Alors que 60.000 créations de postes sont programmées sur le quinquennat Hollande, le gouvernement se heurte au manque de postulants, et peine à garder ses professeurs motivés. Meilleures indemnités pour les profs, décharges horaires, projets pédagogiques innovants ont été proposés et lancé par Vincent Peillon puis repris par son successeur au ministère Najat Vallaud-Belkacem.
Des matières dites «déficitaires», des académies redoutées
Mais aujourd'hui, le gouvernement mise sur le 2.0, le jeunisme, la télé et YouTube pour pourvoir les créations de postes et de compenser les départs à la retraite. Et de renvoyer également vers un site internet lecolechangeavecvous.fr, grâce auquel les intéressés par le métier d'enseignant peuvent se renseigner et se tenir informées des dates de concours (en 2015, 25.000 postes d'enseignants sont ouverts aux concours. Il en sera de même en 2016 et en 2017).
 

 Parallèlement à la hausse des postes proposés au concours, les candidatures ont aussi augmenté, mais certaines matières dites «déficitaires» n'arrivent pas à faire le plein, comme les mathématiques, l'anglais ou les lettres modernes, tandis que des académies difficiles comme Créteil peinent à attirer suffisamment de professeurs.
Bas salaires et le frein de la réforme
Plusieurs raisons expliquent la crise du recrutement, dont la réforme de la formation de 2010 qui a relevé au master (Bac+5) le niveau pour être enseignant.
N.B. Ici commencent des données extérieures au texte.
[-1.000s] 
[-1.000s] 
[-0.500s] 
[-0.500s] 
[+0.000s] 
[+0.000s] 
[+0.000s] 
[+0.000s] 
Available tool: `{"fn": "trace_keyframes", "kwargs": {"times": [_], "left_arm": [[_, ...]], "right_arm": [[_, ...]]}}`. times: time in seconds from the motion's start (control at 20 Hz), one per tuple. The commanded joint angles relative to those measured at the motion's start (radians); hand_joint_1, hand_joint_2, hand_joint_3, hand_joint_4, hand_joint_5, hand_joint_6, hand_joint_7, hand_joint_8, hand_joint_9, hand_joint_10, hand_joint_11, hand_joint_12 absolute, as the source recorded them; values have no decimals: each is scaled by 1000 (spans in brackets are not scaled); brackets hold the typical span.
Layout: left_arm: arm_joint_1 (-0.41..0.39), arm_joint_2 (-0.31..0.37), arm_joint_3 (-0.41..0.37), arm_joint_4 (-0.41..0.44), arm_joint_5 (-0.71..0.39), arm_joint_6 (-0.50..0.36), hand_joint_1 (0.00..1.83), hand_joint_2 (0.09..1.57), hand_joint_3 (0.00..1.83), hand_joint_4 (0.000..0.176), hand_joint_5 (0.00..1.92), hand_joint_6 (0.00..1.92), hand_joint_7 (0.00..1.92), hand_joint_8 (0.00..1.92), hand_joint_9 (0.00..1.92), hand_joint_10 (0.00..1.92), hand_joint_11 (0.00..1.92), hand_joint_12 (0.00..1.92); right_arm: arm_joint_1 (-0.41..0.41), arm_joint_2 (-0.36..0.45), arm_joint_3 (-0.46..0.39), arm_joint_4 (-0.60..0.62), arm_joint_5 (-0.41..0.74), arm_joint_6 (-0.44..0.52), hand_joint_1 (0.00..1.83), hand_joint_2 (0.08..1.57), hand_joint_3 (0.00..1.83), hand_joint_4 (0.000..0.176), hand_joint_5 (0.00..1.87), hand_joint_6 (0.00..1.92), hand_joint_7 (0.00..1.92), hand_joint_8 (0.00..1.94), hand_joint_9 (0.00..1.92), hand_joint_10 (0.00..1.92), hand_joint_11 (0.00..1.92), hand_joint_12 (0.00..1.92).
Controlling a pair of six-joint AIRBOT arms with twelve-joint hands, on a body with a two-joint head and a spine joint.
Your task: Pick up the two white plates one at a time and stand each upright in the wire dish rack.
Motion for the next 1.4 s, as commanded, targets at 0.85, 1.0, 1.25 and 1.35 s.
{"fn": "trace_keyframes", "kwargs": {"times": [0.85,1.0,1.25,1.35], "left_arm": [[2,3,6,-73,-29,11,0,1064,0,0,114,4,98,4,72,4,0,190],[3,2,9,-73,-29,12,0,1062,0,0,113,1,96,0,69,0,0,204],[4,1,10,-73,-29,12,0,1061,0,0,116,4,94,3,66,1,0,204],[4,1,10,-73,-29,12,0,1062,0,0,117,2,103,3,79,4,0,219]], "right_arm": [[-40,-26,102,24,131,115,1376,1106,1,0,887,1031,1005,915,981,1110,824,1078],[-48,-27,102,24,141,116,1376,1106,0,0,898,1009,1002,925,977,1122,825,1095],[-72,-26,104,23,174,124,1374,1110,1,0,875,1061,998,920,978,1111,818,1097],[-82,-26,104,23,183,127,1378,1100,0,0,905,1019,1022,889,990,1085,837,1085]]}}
Or, le vivier d'étudiants en master est beaucoup moins important qu'en licence. Pour les mathématiques, la baisse est plus ancienne et s'explique par un marché du travail qui sollicite et rémunère davantage les scientifiques.
 


L'attractivité du métier a aussi souffert aussi de salaires considérés comme bas pour des diplômés à Bac+5, sans perspective d'amélioration avec le gel du point d'indice des fonctionnaires. Elle a pâti de la suppression de la formation initiale des enseignants sous la droite, rétablie par l'ancien ministre Vincent Peillon à la rentrée 2013.
A noter que les élèves de la première promotion des Ecoles supérieures du professorat et de l'éducation (Espé) effectuent, cette année, leur deuxième année de master tout en enseignant à mi-temps. Une fois titularisés, ils enseigneront à temps plein à partir de la rentrée 2015.